**INSTRUCTIONS TO FOLLOW:** Nothing but the lines from the one containing "head casting at" through the final line of the listing should appear in the answer, each exactly as written.

(Beginning of DATA)

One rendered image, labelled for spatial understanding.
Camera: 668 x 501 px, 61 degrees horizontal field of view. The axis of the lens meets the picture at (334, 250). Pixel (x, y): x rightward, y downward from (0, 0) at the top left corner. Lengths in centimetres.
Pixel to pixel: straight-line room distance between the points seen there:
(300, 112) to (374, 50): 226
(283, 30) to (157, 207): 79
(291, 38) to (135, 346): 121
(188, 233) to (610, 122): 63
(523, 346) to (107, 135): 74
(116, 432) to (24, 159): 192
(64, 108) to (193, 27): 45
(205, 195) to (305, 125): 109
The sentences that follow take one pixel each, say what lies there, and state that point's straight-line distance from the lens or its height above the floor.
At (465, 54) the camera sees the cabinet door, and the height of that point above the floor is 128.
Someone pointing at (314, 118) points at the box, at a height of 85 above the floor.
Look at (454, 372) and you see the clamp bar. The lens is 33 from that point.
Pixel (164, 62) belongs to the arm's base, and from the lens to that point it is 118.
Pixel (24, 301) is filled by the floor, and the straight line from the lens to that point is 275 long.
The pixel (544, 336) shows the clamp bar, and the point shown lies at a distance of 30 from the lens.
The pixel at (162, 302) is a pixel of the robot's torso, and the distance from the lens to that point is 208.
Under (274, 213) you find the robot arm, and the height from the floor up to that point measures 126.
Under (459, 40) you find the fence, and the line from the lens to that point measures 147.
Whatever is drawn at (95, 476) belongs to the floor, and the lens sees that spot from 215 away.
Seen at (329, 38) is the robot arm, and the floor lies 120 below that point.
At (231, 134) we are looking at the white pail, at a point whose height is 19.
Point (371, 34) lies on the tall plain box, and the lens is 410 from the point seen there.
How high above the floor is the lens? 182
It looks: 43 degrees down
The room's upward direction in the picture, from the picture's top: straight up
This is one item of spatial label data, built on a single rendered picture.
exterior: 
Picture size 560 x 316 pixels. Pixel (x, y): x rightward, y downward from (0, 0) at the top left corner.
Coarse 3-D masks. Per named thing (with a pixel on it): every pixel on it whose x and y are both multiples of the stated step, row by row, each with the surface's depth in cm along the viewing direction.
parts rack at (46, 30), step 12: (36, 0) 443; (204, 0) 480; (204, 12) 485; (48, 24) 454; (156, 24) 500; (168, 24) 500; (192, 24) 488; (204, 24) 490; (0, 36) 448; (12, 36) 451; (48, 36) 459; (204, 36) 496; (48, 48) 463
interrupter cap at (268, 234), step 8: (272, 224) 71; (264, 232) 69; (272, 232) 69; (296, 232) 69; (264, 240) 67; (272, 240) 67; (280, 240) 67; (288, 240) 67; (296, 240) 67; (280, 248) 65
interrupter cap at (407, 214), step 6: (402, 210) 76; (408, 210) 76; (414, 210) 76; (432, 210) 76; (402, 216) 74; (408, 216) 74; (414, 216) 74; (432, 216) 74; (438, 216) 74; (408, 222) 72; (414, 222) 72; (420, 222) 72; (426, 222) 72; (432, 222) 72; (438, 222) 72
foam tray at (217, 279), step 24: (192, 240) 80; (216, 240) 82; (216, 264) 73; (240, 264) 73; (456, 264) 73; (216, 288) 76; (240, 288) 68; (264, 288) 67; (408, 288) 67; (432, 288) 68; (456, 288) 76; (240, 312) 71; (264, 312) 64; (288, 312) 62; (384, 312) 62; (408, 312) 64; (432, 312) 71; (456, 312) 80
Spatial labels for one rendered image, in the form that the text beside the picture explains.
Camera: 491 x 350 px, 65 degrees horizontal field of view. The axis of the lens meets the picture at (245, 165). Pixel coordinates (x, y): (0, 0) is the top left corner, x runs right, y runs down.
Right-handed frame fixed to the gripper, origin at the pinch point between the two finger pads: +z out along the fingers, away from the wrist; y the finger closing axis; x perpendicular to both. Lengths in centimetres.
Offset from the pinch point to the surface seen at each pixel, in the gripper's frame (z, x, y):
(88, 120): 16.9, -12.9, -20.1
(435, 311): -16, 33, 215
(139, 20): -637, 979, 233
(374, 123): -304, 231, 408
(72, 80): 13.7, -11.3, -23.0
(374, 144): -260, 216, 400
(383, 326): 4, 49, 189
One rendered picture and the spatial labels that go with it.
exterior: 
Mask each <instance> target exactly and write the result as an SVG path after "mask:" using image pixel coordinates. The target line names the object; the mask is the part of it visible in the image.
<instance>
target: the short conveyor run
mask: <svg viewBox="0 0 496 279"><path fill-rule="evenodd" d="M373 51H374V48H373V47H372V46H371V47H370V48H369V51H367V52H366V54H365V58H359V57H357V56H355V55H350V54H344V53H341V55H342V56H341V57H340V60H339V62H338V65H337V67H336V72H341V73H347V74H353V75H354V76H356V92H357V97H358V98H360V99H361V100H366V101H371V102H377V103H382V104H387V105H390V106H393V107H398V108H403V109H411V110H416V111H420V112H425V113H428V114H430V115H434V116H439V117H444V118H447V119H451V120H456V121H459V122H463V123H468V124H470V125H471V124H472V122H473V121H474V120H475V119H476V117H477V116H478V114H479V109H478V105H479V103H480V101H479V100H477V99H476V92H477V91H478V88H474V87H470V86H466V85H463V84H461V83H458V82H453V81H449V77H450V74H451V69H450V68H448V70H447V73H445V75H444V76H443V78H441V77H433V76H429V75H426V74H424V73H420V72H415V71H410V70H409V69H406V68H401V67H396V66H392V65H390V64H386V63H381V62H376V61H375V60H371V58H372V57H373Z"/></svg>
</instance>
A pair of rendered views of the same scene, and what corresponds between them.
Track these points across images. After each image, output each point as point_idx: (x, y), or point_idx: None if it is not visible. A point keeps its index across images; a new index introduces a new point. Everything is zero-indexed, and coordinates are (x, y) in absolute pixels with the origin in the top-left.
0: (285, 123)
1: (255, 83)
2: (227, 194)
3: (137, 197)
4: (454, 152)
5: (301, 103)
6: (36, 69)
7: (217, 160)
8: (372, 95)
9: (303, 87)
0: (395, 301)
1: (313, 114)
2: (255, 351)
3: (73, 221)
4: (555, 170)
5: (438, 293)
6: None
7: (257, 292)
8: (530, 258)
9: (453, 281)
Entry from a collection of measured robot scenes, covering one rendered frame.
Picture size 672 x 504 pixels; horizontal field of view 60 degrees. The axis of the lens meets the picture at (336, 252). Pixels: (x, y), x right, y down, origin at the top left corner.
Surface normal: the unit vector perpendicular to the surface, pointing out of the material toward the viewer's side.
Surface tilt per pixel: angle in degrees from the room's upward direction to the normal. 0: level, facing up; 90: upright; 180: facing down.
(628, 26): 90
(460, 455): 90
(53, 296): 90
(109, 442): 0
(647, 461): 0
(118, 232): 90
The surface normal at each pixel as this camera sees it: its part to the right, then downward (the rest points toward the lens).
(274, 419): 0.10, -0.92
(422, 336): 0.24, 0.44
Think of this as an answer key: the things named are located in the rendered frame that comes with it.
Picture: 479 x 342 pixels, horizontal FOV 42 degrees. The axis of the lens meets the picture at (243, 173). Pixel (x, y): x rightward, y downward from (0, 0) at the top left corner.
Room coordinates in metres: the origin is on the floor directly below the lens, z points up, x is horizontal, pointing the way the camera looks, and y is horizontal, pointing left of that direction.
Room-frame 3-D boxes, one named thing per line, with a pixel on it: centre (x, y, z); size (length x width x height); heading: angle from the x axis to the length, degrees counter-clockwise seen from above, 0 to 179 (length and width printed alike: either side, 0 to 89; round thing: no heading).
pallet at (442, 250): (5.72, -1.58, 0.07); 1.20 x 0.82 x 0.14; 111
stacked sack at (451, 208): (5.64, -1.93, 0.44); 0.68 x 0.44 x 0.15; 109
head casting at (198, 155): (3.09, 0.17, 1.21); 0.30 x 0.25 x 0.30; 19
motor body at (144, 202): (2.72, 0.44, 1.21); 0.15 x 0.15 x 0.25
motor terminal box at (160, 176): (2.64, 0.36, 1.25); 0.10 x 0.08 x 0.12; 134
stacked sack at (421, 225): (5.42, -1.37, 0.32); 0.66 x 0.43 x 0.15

(End of DATA)

**ANSWER FOR THE TASK:**
head casting at (198, 155): (3.09, 0.17, 1.21); 0.30 x 0.25 x 0.30; 19
motor body at (144, 202): (2.72, 0.44, 1.21); 0.15 x 0.15 x 0.25
motor terminal box at (160, 176): (2.64, 0.36, 1.25); 0.10 x 0.08 x 0.12; 134
stacked sack at (421, 225): (5.42, -1.37, 0.32); 0.66 x 0.43 x 0.15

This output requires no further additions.